Stencil theme checkout constraints
Stencil themes cannot rewrite the checkout layout at the template level. The OOPC is served from the platform and customization flows through the Checkout SDK or through the limited theme-level cosmetic settings. Teams used to working on Shopify Plus, where checkout.liquid gave extensive template-level customization until Shopify deprecated it in favor of Checkout Extensibility, sometimes discover this constraint late in a BigCommerce project and lose a sprint to rescoping.
What a Stencil theme can do inside the checkout is limited to button text changes, trust messaging adjustments, and the cosmetic brand layer. Bigger changes require the SDK. Form field additions (a PO number field for B2B, a loyalty ID entry, a gift message field) go through the SDK's custom field extension pattern rather than through template changes. The practical effect is that a "simple" B2B checkout customization is a 40 to 80 hour engineering engagement rather than a theme tweak.

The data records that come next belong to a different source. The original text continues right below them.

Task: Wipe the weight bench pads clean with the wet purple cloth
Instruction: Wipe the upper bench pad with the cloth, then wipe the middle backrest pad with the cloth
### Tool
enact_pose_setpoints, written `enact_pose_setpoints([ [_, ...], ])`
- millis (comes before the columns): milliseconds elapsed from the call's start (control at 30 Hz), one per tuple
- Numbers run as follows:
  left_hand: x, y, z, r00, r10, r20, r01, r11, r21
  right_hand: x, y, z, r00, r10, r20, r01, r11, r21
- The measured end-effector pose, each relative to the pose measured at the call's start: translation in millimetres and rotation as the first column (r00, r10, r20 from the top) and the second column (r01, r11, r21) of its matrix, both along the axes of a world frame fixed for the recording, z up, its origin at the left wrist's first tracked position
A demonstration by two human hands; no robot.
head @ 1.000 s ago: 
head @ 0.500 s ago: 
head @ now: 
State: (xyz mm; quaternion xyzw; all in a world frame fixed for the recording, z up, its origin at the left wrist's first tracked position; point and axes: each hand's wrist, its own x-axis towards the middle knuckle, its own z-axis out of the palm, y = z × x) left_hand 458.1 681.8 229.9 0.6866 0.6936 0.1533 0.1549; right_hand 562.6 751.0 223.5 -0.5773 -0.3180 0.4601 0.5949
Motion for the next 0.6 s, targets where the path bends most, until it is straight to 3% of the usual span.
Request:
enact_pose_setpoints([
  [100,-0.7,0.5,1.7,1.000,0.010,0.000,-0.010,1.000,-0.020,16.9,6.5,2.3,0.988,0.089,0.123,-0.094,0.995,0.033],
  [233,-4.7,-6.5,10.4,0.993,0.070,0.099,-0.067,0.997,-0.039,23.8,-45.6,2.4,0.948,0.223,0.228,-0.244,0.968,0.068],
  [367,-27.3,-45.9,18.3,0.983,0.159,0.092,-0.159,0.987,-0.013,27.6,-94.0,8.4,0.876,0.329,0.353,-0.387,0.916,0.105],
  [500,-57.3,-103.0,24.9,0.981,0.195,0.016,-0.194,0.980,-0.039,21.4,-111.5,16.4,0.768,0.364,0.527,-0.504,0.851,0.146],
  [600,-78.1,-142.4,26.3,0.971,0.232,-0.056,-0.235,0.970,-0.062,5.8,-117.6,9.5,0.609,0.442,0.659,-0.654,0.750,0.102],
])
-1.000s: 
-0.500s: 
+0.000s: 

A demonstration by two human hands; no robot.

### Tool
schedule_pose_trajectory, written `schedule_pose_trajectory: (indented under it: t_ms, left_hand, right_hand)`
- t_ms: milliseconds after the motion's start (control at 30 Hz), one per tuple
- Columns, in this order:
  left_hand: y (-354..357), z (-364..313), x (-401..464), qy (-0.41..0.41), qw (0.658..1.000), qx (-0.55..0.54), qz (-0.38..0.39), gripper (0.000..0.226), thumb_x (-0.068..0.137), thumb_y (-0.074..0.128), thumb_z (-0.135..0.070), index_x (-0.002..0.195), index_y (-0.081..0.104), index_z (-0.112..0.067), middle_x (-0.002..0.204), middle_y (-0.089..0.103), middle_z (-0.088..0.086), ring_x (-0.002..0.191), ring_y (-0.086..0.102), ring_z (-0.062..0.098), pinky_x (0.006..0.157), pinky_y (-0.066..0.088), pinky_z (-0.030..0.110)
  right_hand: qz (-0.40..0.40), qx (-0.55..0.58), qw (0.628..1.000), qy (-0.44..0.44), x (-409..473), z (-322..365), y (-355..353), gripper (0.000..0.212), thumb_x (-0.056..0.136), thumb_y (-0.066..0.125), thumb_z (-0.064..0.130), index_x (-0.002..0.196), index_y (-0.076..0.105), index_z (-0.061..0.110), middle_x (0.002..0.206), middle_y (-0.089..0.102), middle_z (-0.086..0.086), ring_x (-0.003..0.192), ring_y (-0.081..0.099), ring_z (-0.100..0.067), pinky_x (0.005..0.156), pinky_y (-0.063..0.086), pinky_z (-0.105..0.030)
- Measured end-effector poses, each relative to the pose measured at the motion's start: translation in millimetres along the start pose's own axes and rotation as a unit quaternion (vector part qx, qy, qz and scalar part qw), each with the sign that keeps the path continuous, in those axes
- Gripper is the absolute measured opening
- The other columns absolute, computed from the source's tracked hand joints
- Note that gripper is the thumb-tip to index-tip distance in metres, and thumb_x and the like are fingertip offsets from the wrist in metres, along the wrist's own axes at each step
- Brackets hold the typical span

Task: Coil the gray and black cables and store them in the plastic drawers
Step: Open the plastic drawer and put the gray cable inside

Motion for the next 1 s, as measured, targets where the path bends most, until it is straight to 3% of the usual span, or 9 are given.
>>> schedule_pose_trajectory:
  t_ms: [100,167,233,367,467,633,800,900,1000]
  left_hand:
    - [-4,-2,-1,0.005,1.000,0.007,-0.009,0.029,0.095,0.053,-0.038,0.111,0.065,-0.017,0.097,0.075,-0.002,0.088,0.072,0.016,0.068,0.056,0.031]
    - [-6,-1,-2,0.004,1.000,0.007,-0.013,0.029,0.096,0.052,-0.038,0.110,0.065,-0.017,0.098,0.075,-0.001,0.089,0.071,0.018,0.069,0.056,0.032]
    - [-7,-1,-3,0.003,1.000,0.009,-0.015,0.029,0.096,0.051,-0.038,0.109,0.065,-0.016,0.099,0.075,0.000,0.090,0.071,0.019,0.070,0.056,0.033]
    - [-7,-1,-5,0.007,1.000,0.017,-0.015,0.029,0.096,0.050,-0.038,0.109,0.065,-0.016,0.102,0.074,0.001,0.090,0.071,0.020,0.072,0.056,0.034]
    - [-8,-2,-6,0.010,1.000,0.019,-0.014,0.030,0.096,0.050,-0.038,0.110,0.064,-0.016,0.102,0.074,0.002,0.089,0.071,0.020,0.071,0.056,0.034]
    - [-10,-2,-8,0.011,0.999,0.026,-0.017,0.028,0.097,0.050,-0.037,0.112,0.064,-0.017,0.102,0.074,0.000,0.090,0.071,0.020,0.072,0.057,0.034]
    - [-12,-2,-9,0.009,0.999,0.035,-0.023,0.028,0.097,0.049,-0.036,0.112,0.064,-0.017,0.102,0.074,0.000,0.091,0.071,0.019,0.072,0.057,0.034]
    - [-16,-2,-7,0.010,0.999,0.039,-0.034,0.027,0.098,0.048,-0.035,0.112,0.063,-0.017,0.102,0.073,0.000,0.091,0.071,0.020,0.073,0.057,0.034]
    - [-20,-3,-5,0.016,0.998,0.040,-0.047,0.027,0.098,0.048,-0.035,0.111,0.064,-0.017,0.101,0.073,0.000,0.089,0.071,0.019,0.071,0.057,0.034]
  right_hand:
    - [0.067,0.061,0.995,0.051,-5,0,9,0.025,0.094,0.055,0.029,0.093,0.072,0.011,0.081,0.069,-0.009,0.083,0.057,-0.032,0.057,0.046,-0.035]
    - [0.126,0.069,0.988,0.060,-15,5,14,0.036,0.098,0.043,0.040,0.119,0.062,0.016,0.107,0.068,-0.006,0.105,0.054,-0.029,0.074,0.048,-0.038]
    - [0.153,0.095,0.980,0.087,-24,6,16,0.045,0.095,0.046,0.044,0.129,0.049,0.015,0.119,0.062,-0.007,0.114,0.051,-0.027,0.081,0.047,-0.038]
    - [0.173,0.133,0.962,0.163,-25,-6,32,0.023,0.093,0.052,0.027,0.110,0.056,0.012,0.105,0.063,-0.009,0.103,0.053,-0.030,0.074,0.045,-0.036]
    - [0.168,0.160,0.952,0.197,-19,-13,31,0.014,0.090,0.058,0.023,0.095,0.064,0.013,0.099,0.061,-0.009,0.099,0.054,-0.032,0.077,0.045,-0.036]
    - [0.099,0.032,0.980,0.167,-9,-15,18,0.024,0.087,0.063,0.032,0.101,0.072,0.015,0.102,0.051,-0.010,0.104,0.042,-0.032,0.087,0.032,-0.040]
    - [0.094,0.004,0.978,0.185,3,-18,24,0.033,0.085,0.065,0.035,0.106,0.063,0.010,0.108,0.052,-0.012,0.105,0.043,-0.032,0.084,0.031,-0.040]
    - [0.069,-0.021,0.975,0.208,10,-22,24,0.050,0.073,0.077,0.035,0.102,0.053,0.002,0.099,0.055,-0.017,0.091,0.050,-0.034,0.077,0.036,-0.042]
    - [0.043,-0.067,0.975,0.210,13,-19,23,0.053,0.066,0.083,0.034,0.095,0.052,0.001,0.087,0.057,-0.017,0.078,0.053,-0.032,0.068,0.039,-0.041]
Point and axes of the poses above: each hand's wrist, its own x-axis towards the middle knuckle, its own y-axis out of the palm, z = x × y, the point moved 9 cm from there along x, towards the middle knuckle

A/B testing the BigCommerce checkout
A/B testing checkout on BigCommerce requires traffic split at the checkout entry point rather than at the cart or product page. The right tools are Google Optimize (deprecated in 2023) successors like VWO, Optimizely, or a simple custom split via a Cloudflare Worker. The test harness has to preserve the cart state across the split, which means cookie-based session affinity to keep the shopper on the assigned variant through checkout completion.
Meaningful tests usually target one of four variables: the headline messaging on the checkout, the payment method ordering and visibility, the presence or absence of upsell modules, and the copy on the primary CTA button. Small tests in each category routinely show 1 to 3 percent conversion deltas, which compound meaningfully on a store doing over $5 million in annual revenue. Larger tests that restructure the flow (for example, collapsing optional fields or reordering shipping and payment steps) are harder to run because the OOPC template shape is constrained by the platform.